** Opening RECORDS TO PROCESS block **

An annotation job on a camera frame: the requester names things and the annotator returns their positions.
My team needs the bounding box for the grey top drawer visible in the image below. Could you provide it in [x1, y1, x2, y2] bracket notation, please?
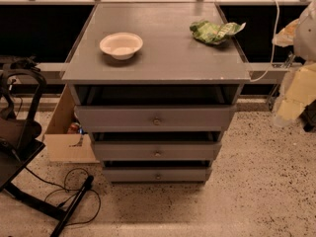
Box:
[74, 106, 236, 132]

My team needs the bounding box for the grey drawer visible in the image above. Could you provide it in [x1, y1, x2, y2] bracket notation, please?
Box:
[103, 168, 211, 183]
[74, 106, 236, 132]
[94, 141, 221, 161]

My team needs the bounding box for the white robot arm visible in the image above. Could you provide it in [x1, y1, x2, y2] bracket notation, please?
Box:
[274, 0, 316, 127]

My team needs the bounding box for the grey drawer cabinet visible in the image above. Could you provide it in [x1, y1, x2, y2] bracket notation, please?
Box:
[63, 3, 250, 170]

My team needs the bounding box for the grey middle drawer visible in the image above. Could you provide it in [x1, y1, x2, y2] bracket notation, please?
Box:
[94, 141, 221, 161]

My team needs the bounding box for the grey bottom drawer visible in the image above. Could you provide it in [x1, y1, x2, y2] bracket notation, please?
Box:
[103, 168, 211, 183]

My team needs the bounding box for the red can in box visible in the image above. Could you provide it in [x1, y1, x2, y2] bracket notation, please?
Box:
[67, 122, 81, 134]

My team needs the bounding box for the green crumpled chip bag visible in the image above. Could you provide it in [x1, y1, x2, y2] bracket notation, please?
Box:
[190, 20, 246, 45]

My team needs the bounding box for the cardboard box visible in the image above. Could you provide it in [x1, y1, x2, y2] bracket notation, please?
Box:
[44, 86, 98, 163]

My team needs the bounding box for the black chair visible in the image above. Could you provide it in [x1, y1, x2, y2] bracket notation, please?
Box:
[0, 56, 94, 237]

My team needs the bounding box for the black floor cable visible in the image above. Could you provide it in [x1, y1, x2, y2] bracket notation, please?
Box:
[24, 166, 102, 227]

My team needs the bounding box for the metal diagonal bracket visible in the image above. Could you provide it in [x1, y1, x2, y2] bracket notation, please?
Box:
[266, 51, 295, 111]

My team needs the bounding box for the white hanging cable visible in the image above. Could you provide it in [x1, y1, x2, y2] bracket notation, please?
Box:
[249, 0, 281, 83]

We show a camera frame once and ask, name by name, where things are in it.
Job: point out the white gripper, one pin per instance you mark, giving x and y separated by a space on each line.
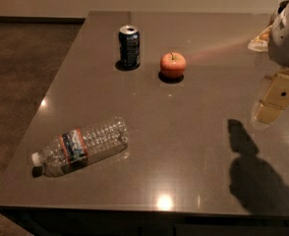
287 38

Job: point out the dark blue pepsi can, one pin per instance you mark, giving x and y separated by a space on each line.
129 39

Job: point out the snack bag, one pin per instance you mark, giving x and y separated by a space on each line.
261 41

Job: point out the red apple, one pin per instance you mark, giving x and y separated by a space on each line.
172 65

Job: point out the clear plastic water bottle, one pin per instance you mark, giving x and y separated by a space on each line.
80 148

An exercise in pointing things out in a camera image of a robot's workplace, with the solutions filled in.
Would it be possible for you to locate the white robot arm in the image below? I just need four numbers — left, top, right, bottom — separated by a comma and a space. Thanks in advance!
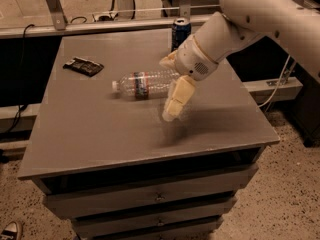
160, 0, 320, 121

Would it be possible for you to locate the white power strip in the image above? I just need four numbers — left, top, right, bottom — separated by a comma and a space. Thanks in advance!
93, 13, 118, 22

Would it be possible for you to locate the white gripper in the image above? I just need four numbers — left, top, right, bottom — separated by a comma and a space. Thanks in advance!
159, 35, 218, 122

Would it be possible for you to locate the blue soda can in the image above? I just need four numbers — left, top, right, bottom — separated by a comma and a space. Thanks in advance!
171, 17, 191, 51

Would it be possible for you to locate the white cable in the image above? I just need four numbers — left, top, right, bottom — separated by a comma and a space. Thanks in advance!
258, 53, 293, 109

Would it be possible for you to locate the black and white sneaker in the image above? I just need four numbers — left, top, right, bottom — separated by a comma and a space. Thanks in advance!
0, 221, 23, 240

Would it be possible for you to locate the metal railing frame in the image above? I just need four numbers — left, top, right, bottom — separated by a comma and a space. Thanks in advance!
0, 0, 220, 39

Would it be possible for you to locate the clear plastic water bottle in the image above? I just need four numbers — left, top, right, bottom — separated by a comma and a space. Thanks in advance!
112, 69, 180, 100

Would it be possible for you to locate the black cable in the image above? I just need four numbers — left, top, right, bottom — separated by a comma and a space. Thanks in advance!
3, 23, 36, 135

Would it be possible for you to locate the grey drawer cabinet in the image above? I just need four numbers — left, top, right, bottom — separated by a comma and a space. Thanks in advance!
18, 29, 279, 240

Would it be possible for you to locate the dark snack wrapper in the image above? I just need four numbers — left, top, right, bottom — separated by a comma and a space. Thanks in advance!
63, 57, 104, 77

** Closing RECORDS TO PROCESS block **

### ACTIVITY
What should be set down is every line from the opening of the records through the line that contains "My team needs the bounding box for the grey drawer visible", exactly, with pictures left out.

### SOLVED EXERCISE
An annotation job on a camera frame: the requester names things and the annotator returns their positions.
My team needs the bounding box for the grey top drawer visible in the image below. Could you provide it in [x1, y1, x2, y2] bracket notation, please?
Box:
[74, 106, 236, 132]

My team needs the bounding box for the grey drawer visible in the image above. Could you provide it in [x1, y1, x2, y2] bracket notation, please?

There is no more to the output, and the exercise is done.